I'm a relative novice to pandas but use it to plot and compare trends in industrial and economic data across countries and time. The df are organised like this:
#create sample df
df1 = pd.DataFrame(columns=['2002', '2003', '2004', '2005', '2006', '2007', '2008', '2009', '2010',
'2011', '2012', '2013', '2014', '2015', '2016', '2017', '2018'],index = ['United Arab Emirates', 'Argentina', 'Australia', 'Austria', 'Bulgaria',
'Brazil', 'Canada'])
df2 = pd.DataFrame(columns=['2004', '2005', '2006', '2007', '2008', '2009', '2010',
'2011', '2012', '2013', '2014', '2015', '2016'],index = ['Argentina', 'Australia', 'Austria', 'Bulgaria',
'Brazil', 'Canada', 'Switzerland', 'Chile', 'Colombia'])
df3 = pd.DataFrame(columns=['2005', '2006', '2007', '2008', '2009', '2010',
'2011', '2012', '2013', '2014', '2015', '2016', '2017', '2018'],index = ['Argentina', 'Australia', 'Austria', 'Bulgaria',
'Brazil', 'Canada'])
This data comes from different sources so does not always contain the same list of countries and years. In order to scatter plot them I need to wrangle the df so that they are al the same shape with identical rows & columns / lists of countries and years. I am doing this as following:
Concat the df joining on inner, creating lists of countries and years that are common to all the df:
#create lists of countries and years common to all df
dfList = [df1, df2, df3]
merged = pd.concat(dfList, axis = 1, join='inner')
countryList = merged.index
merged = pd.concat(dfList, axis=0, join='inner')
yearList = merged.columns
However I am having problems writing a function that loops through the df and removes the columns and rows (years & countries) that are not contained in yearList and countryList. The following function seems to run okay but does not change the columns / rows of the df.

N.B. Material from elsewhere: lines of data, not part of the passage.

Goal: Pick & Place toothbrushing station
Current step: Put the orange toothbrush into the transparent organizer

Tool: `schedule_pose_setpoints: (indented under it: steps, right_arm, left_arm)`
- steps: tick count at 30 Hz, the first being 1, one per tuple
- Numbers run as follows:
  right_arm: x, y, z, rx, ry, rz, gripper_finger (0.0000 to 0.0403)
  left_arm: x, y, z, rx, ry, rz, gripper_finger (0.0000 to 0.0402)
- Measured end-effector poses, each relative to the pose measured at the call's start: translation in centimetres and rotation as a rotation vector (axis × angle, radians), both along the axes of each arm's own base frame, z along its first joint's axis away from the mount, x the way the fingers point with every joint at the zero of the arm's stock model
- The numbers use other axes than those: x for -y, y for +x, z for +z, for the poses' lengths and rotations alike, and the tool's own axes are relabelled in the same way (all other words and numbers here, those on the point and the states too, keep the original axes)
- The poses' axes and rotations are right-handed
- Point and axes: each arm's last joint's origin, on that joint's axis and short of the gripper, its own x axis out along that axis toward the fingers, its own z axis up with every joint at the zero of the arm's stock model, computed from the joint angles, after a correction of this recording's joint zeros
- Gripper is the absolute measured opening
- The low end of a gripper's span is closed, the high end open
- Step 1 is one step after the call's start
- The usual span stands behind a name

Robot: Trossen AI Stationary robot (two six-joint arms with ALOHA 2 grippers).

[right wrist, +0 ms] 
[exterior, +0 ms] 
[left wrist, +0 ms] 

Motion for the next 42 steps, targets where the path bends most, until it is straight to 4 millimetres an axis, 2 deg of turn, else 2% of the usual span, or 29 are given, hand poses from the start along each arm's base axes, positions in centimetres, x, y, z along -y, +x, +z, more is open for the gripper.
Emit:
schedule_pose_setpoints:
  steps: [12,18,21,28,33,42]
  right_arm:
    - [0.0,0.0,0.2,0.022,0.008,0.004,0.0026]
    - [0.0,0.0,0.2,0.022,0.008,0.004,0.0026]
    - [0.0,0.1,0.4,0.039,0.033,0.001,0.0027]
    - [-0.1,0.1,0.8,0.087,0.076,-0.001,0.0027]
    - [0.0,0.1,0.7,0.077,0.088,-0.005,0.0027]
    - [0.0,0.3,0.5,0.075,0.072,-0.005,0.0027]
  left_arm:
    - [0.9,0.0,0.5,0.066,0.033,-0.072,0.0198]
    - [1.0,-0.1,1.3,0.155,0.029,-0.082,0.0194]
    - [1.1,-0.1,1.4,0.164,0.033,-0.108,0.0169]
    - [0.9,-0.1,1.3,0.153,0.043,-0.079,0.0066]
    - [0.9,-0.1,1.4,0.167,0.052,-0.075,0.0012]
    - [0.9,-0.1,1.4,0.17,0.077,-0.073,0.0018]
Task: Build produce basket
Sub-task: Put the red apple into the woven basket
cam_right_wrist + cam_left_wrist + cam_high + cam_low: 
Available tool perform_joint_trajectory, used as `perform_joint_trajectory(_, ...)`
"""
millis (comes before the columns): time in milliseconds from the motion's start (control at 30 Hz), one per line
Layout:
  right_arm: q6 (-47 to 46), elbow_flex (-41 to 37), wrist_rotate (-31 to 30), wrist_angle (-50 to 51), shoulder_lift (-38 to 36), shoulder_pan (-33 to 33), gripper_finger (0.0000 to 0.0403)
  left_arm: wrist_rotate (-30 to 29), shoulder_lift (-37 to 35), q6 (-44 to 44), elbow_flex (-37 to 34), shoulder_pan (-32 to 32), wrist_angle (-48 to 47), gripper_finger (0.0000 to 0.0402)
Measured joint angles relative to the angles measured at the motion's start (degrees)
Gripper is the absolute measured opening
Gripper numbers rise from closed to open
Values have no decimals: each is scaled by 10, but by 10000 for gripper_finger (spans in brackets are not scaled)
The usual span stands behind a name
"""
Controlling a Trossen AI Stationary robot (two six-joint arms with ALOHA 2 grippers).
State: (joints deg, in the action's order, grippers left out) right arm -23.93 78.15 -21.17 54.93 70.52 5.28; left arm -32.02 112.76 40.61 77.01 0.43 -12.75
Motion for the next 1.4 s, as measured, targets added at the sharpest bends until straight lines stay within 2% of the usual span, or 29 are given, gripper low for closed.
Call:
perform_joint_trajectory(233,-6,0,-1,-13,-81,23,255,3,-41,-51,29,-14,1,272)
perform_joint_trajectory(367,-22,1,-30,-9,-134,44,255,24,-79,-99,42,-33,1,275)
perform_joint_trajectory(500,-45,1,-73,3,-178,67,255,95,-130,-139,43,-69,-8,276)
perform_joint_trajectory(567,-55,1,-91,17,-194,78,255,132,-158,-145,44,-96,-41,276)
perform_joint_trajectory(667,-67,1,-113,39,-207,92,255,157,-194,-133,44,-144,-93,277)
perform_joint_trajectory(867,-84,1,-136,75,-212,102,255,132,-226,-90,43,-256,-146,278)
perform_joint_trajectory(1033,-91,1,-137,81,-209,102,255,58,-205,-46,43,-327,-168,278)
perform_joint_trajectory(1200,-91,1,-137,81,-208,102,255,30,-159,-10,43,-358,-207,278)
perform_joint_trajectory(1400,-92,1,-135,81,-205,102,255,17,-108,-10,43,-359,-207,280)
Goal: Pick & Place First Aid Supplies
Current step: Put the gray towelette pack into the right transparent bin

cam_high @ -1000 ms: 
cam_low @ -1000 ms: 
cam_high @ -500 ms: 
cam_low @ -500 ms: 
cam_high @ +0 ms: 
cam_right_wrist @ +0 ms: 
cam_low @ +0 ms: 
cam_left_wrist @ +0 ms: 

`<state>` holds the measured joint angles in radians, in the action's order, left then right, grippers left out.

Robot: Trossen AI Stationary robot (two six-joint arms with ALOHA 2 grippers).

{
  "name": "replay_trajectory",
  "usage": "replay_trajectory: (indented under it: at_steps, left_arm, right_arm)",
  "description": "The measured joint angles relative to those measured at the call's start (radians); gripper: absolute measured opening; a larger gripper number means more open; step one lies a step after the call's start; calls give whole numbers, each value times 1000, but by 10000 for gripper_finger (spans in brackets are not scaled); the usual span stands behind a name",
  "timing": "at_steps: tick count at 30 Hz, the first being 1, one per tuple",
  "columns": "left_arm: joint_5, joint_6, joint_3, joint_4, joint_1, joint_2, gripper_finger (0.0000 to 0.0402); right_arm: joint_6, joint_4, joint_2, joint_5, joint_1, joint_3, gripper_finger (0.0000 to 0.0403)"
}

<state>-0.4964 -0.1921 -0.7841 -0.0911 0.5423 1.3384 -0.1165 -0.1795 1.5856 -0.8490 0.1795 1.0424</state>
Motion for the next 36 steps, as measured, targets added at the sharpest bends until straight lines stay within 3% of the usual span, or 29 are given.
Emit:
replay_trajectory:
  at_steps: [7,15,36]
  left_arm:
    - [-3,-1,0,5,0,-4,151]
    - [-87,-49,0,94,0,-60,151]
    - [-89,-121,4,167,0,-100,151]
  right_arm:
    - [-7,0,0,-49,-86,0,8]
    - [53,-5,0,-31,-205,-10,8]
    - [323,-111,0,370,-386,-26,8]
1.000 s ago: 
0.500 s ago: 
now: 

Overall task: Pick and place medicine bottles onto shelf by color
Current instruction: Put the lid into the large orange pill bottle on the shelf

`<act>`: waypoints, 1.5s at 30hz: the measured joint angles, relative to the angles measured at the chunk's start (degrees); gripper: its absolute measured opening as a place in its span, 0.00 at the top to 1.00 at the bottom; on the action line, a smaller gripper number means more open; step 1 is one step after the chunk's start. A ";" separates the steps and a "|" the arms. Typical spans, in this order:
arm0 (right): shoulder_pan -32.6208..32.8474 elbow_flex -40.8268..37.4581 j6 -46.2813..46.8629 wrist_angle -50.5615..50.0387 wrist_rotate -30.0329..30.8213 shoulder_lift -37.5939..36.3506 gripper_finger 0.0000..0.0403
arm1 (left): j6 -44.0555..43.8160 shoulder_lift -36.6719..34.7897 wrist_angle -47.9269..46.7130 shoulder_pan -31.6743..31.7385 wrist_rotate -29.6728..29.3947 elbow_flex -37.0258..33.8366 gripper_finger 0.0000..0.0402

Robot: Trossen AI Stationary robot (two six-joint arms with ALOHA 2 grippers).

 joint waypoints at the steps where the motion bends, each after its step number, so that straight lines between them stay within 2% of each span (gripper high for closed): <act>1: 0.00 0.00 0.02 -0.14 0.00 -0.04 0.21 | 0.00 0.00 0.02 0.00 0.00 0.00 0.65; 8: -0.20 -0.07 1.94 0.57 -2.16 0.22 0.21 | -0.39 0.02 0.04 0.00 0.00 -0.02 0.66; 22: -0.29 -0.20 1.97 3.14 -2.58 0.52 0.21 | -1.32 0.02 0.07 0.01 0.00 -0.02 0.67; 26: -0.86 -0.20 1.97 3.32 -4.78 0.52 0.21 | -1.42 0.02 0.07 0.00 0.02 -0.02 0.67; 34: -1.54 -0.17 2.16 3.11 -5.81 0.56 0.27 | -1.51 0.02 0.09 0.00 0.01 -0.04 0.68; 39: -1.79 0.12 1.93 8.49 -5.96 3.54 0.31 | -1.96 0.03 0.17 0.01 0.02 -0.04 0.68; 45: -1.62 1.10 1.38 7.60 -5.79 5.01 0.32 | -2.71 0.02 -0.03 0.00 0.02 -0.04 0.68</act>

I'm pretty sure this is down to my misunderstanding of how variables work within loops, but haven't been able to find anything on this as it applies to complete df.
Can anyone point out why this loop isn't working or suggest a more elegant / efficient way of wrangling a group of df so that they all contain identically labelled indices & columns? Many thanks in advance.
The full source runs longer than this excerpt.